Citation:
P. O’Neal S.S. Chirayath, “Quantifying the Effect of Measurement Uncertainty on Separated Plutonium Attribution Methodology”, INMM/ESARDA Joint Annual Meeting, 22-26 May 2023, Vienna, Austria.
Abstract:
Ongoing work at Texas A&M University has produced a nuclear forensics methodology that can attribute a separated plutonium sample’s reactor of origin, fuel burnup, and time since irradiation (TSI).

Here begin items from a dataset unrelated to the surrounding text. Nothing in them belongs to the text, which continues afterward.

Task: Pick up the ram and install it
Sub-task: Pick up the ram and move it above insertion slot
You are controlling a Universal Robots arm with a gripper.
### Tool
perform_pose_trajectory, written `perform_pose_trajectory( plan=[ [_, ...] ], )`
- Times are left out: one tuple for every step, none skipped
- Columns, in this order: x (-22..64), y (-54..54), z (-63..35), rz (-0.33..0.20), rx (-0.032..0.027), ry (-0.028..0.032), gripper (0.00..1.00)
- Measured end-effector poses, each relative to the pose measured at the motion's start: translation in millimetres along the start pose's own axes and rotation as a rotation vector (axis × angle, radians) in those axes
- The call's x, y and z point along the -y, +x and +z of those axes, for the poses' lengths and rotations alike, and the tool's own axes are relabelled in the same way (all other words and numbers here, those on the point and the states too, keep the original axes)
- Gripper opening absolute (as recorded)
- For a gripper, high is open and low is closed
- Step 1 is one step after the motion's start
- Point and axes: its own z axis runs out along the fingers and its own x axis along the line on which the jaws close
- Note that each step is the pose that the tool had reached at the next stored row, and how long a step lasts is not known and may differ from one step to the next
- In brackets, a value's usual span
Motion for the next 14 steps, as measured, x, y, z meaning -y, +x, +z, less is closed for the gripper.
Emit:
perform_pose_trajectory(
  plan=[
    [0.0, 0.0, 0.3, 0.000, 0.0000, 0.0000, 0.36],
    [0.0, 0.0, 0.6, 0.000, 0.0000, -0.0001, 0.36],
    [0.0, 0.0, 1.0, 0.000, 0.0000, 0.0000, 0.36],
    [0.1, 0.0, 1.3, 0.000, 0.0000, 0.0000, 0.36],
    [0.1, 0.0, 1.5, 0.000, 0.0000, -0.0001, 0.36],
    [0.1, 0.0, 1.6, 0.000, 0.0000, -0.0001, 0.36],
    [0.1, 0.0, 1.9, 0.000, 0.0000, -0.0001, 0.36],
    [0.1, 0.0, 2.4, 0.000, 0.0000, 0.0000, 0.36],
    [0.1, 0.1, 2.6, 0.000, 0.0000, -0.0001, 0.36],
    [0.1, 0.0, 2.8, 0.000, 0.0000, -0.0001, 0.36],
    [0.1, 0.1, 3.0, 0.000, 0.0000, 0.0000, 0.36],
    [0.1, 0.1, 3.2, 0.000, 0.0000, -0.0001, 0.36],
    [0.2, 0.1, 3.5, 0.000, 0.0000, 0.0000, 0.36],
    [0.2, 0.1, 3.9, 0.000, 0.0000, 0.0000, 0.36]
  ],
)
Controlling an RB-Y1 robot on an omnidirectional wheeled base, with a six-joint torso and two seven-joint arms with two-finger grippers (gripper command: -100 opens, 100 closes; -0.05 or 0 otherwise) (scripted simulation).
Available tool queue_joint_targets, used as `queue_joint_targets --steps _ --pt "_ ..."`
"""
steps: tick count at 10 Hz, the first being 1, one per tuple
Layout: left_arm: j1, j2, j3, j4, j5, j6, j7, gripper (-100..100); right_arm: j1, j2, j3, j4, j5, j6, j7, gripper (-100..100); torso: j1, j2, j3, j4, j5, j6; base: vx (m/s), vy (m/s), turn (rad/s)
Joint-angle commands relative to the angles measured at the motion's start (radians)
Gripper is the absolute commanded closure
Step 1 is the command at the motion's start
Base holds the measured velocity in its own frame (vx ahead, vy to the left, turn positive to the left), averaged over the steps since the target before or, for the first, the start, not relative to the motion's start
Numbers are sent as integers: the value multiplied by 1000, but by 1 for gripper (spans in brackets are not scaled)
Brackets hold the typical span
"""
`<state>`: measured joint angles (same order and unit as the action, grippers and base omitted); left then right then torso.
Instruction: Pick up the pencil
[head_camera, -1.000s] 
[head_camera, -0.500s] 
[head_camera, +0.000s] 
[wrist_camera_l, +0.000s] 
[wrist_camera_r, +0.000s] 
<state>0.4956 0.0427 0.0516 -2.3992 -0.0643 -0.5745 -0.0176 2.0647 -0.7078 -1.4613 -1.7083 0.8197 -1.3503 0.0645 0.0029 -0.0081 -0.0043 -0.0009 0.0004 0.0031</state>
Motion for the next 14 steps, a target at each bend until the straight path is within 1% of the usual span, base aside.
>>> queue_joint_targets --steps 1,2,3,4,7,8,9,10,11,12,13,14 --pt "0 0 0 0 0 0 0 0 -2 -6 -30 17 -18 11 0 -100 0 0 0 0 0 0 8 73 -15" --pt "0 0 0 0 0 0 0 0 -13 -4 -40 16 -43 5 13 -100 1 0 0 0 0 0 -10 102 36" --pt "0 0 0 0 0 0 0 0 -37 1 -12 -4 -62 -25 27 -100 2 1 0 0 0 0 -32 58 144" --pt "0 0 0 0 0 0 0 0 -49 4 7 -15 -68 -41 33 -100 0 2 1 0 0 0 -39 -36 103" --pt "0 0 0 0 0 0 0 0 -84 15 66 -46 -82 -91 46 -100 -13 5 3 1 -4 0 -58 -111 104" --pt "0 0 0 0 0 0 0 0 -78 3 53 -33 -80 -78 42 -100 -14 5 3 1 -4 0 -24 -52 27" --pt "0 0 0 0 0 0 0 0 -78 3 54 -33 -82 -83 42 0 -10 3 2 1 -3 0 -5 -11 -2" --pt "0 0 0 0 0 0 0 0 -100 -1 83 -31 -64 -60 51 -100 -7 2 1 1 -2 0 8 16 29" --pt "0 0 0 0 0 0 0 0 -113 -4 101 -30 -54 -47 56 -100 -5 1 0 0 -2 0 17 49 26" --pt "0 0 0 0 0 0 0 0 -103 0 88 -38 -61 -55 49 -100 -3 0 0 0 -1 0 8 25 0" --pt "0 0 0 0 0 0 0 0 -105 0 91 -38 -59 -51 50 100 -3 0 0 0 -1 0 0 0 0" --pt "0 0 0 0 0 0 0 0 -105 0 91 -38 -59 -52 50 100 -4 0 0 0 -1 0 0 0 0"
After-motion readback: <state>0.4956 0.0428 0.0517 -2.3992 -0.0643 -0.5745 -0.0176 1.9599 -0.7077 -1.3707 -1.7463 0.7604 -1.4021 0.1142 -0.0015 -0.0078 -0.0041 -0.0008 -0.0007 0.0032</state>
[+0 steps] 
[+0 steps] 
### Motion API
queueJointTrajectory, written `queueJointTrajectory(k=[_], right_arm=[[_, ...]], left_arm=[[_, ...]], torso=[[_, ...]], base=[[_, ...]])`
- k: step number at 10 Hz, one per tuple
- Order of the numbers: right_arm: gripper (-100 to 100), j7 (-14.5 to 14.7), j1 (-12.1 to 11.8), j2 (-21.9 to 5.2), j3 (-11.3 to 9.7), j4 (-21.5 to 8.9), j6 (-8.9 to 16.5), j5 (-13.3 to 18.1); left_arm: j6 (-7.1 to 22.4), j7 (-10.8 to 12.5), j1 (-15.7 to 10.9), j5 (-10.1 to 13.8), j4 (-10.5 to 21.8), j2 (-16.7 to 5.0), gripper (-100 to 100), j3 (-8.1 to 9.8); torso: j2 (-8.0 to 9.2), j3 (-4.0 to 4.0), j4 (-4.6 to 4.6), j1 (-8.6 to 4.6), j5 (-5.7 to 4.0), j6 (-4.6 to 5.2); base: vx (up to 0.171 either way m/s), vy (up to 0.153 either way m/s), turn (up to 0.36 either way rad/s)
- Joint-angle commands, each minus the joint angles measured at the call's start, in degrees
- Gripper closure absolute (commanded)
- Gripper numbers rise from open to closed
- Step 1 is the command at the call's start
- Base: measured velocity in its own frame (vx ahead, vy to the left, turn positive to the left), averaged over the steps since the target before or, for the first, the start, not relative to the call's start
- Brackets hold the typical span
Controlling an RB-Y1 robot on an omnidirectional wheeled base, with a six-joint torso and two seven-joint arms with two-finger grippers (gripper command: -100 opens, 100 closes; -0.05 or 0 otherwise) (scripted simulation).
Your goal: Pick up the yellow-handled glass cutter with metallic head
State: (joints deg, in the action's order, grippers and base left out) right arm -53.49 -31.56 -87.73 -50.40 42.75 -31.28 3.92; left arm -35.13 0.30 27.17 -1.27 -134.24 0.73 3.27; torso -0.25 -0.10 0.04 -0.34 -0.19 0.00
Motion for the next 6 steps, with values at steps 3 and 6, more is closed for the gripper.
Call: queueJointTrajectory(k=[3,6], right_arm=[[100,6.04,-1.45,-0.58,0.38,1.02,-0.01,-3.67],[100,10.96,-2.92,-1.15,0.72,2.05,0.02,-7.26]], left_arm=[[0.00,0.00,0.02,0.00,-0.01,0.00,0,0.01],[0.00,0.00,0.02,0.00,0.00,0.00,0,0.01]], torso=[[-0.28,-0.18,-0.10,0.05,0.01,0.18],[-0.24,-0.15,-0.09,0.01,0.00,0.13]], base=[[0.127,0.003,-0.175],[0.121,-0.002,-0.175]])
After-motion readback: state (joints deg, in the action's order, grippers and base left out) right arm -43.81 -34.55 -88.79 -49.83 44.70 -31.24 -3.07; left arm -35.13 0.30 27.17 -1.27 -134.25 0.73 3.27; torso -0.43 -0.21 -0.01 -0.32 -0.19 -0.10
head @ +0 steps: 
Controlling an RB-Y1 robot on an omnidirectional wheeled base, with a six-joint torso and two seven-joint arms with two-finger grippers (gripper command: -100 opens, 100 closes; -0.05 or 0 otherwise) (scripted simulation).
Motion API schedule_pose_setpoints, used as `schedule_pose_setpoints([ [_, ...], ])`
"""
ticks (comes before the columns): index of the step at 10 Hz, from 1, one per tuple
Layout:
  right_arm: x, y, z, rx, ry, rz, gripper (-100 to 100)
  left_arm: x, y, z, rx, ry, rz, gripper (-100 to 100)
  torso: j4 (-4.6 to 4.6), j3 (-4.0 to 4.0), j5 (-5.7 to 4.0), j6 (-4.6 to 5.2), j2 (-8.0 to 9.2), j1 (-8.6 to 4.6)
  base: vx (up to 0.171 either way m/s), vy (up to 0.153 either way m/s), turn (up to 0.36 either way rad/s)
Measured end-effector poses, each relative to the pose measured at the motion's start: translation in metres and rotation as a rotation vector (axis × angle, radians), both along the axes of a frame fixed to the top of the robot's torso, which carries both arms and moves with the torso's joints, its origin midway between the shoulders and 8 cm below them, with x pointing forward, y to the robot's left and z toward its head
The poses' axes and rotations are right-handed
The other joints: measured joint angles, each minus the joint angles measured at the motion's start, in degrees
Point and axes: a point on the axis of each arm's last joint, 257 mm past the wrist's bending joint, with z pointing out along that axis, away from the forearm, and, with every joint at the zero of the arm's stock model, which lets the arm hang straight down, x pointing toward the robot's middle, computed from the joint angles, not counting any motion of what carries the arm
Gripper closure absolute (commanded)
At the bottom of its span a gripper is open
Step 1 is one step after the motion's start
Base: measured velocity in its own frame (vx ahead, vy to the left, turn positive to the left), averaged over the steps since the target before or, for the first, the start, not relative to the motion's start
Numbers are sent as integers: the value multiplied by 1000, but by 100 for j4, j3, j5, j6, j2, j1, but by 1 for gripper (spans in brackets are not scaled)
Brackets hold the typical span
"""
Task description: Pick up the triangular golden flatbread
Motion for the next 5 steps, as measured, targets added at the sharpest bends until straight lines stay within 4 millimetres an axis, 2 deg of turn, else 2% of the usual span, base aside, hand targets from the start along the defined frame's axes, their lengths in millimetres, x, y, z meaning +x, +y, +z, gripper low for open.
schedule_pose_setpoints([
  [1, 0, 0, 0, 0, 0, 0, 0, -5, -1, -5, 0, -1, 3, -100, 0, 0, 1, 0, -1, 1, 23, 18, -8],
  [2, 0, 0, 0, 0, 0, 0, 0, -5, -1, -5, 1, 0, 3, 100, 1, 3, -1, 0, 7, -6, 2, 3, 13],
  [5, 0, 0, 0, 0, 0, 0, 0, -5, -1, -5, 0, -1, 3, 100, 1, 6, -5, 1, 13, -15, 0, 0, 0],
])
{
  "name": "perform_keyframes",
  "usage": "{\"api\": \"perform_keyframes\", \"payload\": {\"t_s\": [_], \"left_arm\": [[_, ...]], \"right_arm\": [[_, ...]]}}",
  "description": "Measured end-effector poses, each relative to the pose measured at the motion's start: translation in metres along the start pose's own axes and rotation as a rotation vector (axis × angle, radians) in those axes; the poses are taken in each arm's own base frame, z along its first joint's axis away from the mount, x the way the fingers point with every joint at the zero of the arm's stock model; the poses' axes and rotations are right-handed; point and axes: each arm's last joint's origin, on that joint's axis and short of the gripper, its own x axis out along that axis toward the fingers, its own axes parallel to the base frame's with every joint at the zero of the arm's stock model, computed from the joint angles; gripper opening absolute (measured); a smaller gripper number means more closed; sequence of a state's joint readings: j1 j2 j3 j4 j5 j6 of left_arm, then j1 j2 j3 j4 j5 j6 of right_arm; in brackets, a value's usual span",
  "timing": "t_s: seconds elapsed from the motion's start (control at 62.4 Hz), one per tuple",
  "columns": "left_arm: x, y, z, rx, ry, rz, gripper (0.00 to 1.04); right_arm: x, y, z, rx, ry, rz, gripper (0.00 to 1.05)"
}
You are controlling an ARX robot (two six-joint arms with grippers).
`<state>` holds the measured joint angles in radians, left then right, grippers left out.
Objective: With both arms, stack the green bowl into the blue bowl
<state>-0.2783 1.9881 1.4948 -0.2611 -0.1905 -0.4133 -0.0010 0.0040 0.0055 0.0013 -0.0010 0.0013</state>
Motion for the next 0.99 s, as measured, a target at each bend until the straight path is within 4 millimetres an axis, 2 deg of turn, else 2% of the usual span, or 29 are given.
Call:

The parameter attribution is performed using two models trained with machine learning, a classification model for the reactor-type and a regression model for fuel burnup. The TSI is calculated analytically using the predicted reactor-type and fuel burnup. Sets of intra-element isotope ratios are the features used in both models. The training data used in producing the models is sampled from a library of MCNP fuel burnup simulations that have been performed for a set of reactors of interest. For the validation of the model performance multiple irradiation campaigns were conducted to produce physical samples that could be attributed. These campaigns involved irradiating uranium samples of various initial enrichment levels at the High Flux Isotope Reactor (HFIR) and Missouri University Research Reactor (MURR). Subsequently the the plutonium produced was separated and the isotopic concentrations determined. The use of simulated data for the model production, and then physical data in the use of the model introduces an unavoidable amount of incongruency, there will always be differences between these two. Additionally, both sets of data introduce their own sources of uncertainty, and characterizing this uncertainty is important for judging the ultimate capabilities of this attribution methodology. A study is being performed to use the validation data’s measurement uncertainties to study the effect that variance in the input can have on model predictions. To do this, a set of test data will be produced for each validation plutonium sample by sampling each isotope ratio from a normal distribution with the measured mean and variance for that isotope ratio, predictions will be made with this data set to find how the predictions change with the natural variation in the measured isotope ratios values. The prediction distribution can be compared against a similar distribution produced by a legacy forensics methodology that utilizes a maximum likelihood statistical method to attribute rather than machine learning models.